In April, global steel values escalated for the fourth month in a row. European selling figures rose by 13.4 percent, in US dollar terms, compared with those in our last report.
Chinese mill offers, both at home and overseas, continued to soar, in April. This enabled South Korean and Taiwanese producers to lift domestic selling figures. Our MEPS Asian steel price rose by 8.6 percent, month-on-month.
North American steel values also continued their upward trend, as regional figures increased by 6.7 percent, compared with last month’s prices. Local producers announced further list increases following several successful price advances earlier in the year.
It is widely accepted that demand fundamentals largely remain unchanged. Therefore, supply-side factors are providing the boost to global steel values.
However, US crude steel production continued to rise, this month, as 72 percent capacity utilisation was registered, in mid-March, from around 60 percent, not so long ago. China’s crude steel output rose, year-on-year, last month, as rising domestic prices encouraged mills to ramp up production.
Chinese steelmakers were, reportedly, focusing on selling in their local market, where values are higher. However, China exported 23 percent more steel, last month, compared with February, despite ramping up export offers.
Other major exporters have followed China’s lead in hiking up their prices. Consequently, market participants are returning to domestic sources, who have pushed up their prices as a result.
Furthermore, it is becoming increasingly evident that trade protection measures, specifically in the US, are starting to curtail imports and cause supply shortages.
North American buyers report that availability of cold rolled coil and galvanised material is becoming increasingly constrained, especially for non-contract customers, with one US buyer remarking that “cold rolled coil is like gold”, currently.
Traders commented that they have limited supply options for downstream products, as US steelmakers successfully filed trade cases for flat products, giving ‘carte blanche’ to domestic suppliers to raise prices with little resistance.

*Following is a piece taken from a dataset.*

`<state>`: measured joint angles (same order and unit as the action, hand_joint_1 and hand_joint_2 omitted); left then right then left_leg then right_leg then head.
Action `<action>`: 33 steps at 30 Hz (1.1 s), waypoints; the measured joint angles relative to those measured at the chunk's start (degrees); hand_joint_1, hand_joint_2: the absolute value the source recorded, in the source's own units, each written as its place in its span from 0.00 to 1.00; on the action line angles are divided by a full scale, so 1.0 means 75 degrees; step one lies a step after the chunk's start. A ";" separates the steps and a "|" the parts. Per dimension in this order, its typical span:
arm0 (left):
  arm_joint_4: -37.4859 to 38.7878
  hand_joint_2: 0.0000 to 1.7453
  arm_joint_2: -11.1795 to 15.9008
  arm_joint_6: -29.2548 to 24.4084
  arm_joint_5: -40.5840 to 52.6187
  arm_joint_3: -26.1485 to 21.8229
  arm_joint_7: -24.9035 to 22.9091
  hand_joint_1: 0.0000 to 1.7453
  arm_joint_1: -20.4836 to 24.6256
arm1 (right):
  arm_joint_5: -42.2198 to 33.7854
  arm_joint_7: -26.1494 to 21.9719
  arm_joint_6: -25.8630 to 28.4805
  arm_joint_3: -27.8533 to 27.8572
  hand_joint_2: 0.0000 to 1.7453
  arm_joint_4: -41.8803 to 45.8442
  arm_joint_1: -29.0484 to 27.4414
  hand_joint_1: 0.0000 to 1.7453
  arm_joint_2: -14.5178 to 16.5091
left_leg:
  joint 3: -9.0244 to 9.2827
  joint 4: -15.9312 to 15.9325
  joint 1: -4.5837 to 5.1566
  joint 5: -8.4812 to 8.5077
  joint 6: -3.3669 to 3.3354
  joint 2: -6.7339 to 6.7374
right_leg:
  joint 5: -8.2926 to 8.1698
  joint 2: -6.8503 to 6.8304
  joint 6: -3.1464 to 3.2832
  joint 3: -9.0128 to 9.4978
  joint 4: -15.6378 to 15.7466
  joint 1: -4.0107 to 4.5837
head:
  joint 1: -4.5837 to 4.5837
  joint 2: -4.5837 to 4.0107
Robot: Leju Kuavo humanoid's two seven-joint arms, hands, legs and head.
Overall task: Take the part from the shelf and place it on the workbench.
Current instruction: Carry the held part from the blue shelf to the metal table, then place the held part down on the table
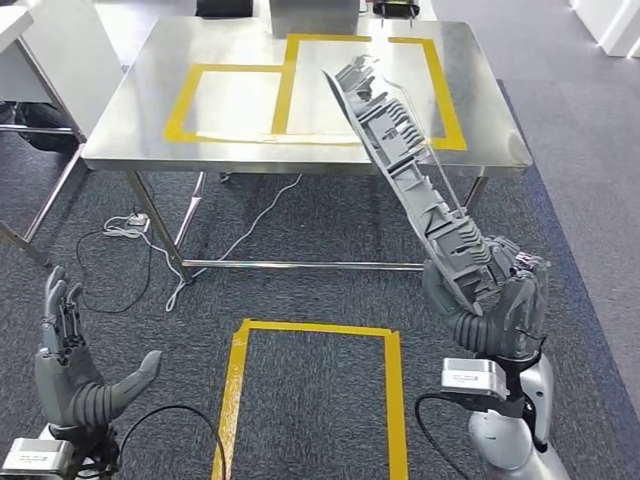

However, buyers have warned that, if figures continue to rise, they will look to find new import sources, not covered by trade cases, which could keep a lid on domestic pricing.
To a lesser degree, EC trade cases for steel products are starting to bite across flat products, giving traders the impression that supply is tightening.
Undoubtedly, protectionism restricts the choice for the customer and goes against the ethos of free trade. A delicate balance exists between safeguarding the strategic interests of a steel-producing nation against the unfair dumping of cheap imports, while giving the customer the opportunity to procure their material at competitive prices.
Steelmakers have been forced to take decisive action, either by selective capacity cuts or by filing trade cases, as global selling values, slipped to their lowest level for more than a decade, at the end of last year.
However, without any significant change in market demand fundamentals, MEPS believes that the current rise in transaction values, since the start of the 2016, is likely to be a short-lived phenomenon. We forecast that prices will decline later in the year.